**Try it:** Find the line in the entries below that contains "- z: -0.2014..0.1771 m". Repeat it exactly, and every line after it through the line that contains "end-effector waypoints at".

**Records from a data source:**
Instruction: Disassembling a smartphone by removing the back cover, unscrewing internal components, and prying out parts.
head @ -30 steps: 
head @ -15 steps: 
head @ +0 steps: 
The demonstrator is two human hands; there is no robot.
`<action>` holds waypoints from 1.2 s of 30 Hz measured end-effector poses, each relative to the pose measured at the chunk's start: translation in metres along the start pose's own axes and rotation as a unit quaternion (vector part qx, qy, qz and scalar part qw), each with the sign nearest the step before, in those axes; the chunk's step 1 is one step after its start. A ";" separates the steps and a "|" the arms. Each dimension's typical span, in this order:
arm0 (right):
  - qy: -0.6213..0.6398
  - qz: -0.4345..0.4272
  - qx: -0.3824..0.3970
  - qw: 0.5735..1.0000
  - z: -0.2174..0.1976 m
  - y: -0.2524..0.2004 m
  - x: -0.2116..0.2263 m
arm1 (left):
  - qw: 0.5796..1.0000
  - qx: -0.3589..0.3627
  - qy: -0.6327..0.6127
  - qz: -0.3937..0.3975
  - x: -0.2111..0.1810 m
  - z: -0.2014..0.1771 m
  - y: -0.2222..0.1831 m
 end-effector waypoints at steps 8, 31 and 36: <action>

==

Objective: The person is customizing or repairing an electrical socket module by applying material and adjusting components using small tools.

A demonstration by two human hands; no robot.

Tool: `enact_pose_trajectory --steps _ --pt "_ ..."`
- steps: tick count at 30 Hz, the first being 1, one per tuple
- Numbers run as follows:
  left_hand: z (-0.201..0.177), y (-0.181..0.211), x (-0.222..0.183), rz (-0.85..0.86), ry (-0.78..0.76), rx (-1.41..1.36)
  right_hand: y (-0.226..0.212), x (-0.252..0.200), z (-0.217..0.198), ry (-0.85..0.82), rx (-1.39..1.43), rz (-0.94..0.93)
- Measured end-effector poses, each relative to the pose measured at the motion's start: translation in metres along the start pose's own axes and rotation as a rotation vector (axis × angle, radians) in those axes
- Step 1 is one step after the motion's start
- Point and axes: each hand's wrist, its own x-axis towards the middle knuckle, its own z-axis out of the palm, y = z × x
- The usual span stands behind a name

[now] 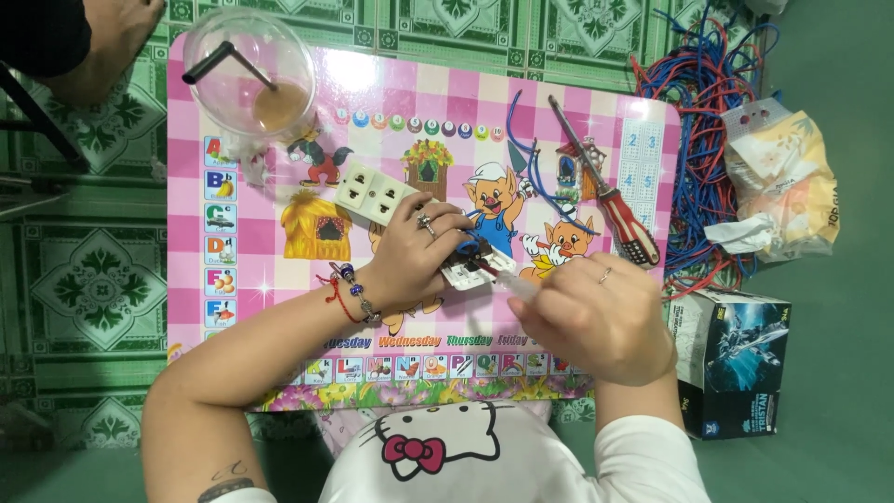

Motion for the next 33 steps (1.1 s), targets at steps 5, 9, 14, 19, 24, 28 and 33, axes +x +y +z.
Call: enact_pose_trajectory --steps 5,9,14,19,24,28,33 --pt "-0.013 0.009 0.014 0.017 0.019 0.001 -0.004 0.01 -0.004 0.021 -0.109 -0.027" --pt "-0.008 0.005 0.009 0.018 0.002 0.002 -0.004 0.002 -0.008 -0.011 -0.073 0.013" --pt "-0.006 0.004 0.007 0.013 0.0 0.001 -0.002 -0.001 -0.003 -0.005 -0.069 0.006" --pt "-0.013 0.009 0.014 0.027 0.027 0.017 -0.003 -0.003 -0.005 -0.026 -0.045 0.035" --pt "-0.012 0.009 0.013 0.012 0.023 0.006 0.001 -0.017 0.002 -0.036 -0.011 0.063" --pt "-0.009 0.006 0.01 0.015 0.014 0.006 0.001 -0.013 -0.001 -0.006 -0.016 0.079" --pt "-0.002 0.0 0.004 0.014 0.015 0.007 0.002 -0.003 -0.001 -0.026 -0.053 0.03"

**Answer area:**
  - z: -0.2014..0.1771 m
  - y: -0.2222..0.1831 m
 end-effector waypoints at steps 8, 31 and 36: <action>

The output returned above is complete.